Für Jagdtrophäen gefährdeter Wildarten gibt es eine Sonderregelung. Sie dürfen nach sorgfältigen Genehmigungsverfahren ausgeführt und eingeführt werden, wenn dies dem Überleben der jeweiligen Tierart nützt. Für die Öffentlichkeit ist es dennoch schwer zu verstehen, dass gefährdete Tierarten bejagt werden dürfen. Anti-Jagdorganisationen kämpfen seit Jahren darum, diese Sonderregelung aufzuheben, obgleich dies einige der betroffenen Wildarten zum Aussterben verdammen würde.
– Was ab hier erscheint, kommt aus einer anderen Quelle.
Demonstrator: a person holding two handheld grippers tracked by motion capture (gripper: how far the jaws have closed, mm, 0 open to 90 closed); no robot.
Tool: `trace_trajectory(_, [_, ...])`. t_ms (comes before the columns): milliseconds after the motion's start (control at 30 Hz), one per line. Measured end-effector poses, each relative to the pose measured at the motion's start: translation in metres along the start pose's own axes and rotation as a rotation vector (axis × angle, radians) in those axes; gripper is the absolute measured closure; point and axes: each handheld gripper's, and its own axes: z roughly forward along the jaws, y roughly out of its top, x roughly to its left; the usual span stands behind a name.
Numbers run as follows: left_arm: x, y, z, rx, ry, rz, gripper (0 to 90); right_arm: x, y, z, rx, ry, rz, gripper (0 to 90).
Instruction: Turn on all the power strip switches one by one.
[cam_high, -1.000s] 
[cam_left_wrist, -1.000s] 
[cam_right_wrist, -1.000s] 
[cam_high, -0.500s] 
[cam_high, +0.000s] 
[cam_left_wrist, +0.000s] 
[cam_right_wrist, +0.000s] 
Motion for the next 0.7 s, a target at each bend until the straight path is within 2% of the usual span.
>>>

3 Jagdorganisationen haben nun öffentlich gefordert, dass der nächste Generalsekretär etwas von der nachhaltigen Nutzung natürlicher Ressourcen verstehen soll. Der Aufruf war vom europäischen Jagdverband FACE, dem amerikanischen SCI sowie von der OPHAA, dem Zusammenschluss der afrikanischen Jagdfirmen und Berufsjäger, unterzeichnet. Dem zukünftigen Amtsinhaber solle auch die Problematik der ländlichen Bevölkerung besser bewusst sein, die Seite an Seite mit dem Wild lebt und seine sozio-ökonomischen Kosten trägt. Kandidaten, die den Handel mit natürlichen Ressourcen gänzlich verbieten wollten, auch wenn dies wissenschaftlich gar nicht gerechtfertigt sei, sollten nicht berücksichtigt werden. Es gibt allerdings Stimmen, die einen solchen offenen Brief als nicht zielführend ansehen.

John Scanlon wird als Sonderbotschafter für „African Parks“ tätig werden. Die 2000 in Holland gegründete gemeinnützige Organisation managt Nationalparks in Afrika. Sie erregte international Aufmerksamkeit, als sie Ende vergangenen Jahres Prinz Harry als Präsidenten präsentierte.